Business leaders and corporate affairs professionals are tasked with managing a range of concerns that can affect the performance of an organisation.
However, while tangible risks such as financial performance and regulatory changes provide clear feedback for businesses to manage, the effect of others such as reputation and brand value can be difficult to quantify.
What most leaders are aware of is the potential for reputational damage to create lasting negative effects on a company. Generally, these events create a negative perception among the public, which can have a flow-on effect on other aspects of a business, depending on how people react.
Insurance provider Allianz investigated where these reputational concerns rank among the other challenges modern companies are forced to manage. According to the firm, loss of reputation or brand value ranked sixth overall internationally in its survey of corporate insurance professionals.
According to Allianz, this is where reputational risk management ranked last time the survey was conducted. In this year's edition, respondents were more concerned by the risk inherent to their supply chain and the potential for natural disasters to impact their operational stability.
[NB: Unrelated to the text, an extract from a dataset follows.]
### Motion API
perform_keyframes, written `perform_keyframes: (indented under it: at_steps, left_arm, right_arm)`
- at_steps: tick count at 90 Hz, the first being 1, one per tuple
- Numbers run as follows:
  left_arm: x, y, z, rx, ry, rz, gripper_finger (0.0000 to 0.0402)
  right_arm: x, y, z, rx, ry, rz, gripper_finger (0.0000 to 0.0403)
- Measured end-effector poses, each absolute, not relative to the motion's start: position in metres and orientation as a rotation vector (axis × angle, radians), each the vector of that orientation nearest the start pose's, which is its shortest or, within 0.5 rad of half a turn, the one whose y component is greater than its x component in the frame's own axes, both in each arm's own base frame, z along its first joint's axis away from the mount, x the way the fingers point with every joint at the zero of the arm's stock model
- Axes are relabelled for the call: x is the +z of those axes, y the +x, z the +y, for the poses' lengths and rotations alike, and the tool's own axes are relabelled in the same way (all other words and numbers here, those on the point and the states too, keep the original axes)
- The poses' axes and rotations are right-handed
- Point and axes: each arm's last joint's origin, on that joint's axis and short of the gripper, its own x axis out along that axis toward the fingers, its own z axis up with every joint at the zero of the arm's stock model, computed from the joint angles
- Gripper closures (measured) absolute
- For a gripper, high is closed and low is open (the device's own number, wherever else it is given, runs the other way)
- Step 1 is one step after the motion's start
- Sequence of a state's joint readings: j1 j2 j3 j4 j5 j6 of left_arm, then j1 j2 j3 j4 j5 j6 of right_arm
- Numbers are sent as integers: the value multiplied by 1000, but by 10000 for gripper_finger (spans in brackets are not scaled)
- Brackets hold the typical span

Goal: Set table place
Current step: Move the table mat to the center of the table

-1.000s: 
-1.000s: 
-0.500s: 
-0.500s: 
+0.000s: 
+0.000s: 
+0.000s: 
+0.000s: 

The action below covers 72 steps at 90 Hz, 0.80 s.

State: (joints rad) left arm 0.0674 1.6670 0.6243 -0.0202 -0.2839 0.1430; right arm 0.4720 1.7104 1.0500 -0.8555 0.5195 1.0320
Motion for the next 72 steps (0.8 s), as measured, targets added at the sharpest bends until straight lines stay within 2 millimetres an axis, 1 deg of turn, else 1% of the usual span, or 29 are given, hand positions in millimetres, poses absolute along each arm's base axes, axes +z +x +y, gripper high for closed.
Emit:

When the results are broken down geographically, however, the results reveal that Australian businesses appear to be more attuned to the effects of reputation damage than their international counterparts.
In Australia, business challenges are defined by the potential loss of reputation and talent shortages, a unique perspective in comparison to global trends.
A September 1 interview with the Wall Street Journal saw Deloitte chief risk officer Chuck Saia discussed the many ways in which businesses can mitigate the negative effects of reputation damage.
Mr Saia believes platforms that allow organisations to communicate directly with the general public, such as social media, allow them to react to potential incidents in real time, offering greater insight into how this relationship functions.